Feb 9th, left mastectomy and tumor out. No more waiting. Ovaries and Fallopian tubes too. BRCA-2 Loves ovarian cancer. Pain??? I too say the lymph nodes. I had 3 out and all were clear. The under arm pain still pains a bit nearly 7 weeks out. I had a skin saving masectomy, which i must admit i did not read up about. Less to worry about before. A great plastic surgeon who works as a team with the plastic surgeon. He put in the inflater. I had little pain. Too numb. It is still numb. I was told nerves are cut, my entire breast inside was removed. I have a barbie breast, no nipple. Numbness may be forever. Overall, I felt if they could do an implant and felt for me it was ok, I would do it. No big ones, my smaller size again.

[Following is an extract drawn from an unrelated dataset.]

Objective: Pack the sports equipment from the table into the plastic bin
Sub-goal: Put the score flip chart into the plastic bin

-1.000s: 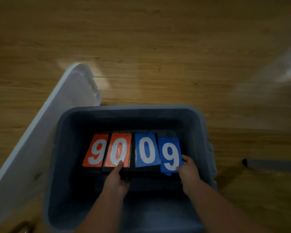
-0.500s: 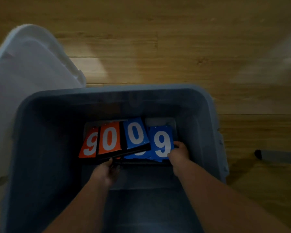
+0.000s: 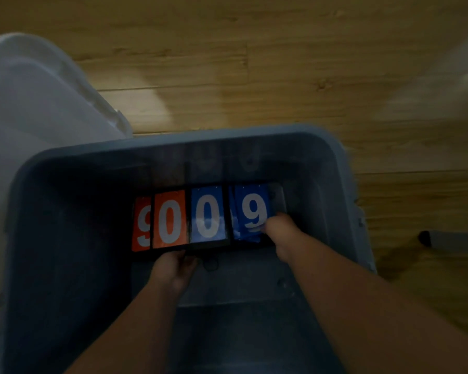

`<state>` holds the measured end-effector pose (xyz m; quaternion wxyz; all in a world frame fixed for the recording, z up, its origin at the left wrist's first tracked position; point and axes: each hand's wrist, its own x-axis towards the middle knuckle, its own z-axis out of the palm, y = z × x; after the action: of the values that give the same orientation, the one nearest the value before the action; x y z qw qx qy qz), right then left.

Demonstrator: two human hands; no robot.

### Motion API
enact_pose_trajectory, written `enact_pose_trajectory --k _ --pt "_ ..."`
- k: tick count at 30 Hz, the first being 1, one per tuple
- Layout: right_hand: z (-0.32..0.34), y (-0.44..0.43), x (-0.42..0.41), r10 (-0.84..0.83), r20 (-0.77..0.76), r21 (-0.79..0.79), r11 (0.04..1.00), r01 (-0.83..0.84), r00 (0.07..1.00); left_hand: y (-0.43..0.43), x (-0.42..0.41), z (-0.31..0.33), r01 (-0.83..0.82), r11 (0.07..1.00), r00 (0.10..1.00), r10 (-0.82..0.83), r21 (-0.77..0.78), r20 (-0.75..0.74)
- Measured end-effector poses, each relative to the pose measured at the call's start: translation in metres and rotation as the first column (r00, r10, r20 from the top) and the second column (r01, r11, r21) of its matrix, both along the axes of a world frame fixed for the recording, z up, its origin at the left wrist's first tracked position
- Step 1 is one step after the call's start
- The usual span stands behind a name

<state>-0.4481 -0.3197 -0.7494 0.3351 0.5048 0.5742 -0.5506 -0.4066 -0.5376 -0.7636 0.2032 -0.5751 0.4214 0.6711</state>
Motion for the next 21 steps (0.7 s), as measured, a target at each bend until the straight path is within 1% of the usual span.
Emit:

For me, the other side must go. With BRCA-2 and ...................HER2 that went from HER2-, then flipped to HER2 + in my tumor, I just cannot live wondering. HER2+ is aggressive protein. Looks like it is on the schedule May 31st. My friend who had a dbl no reconstruction said if i wanted pictures of what i look like before, go to a photographer that does that. I thought about it, then went and took a few myself. I bought an instamatic camera that arrived after my surgery, but i have used it for pictures of me through recovery. Just the breast, not my face,
I will say i can keep my nipple on the unaffected side. I just may do it and have one tattooed on the other side. Just thinking about it. I figured what another patient said that my boobs may be the same size, but they will never sag as my real ones did. And with Gods help cancer will not invade them. It is our choice, with a Doctor's recommendation. My plastics doctor does have a practice else ware as does my breast surgeon, but having them help me is my joy. Both did their jobs with minimal pain to me and no errors. I have healed nicely. Bruising on my breast took an extra week, but i did my part to clean and keep bacteria free.
Of course, i asked the MO yesterday how the implant goes in, and she says the same incision. At least 2 weeks to recover. Not sure if the right comes off, then i come back and get both implants. Next Friday I meet with the plastics DR. He will give me the plan he and the surgeon have planned.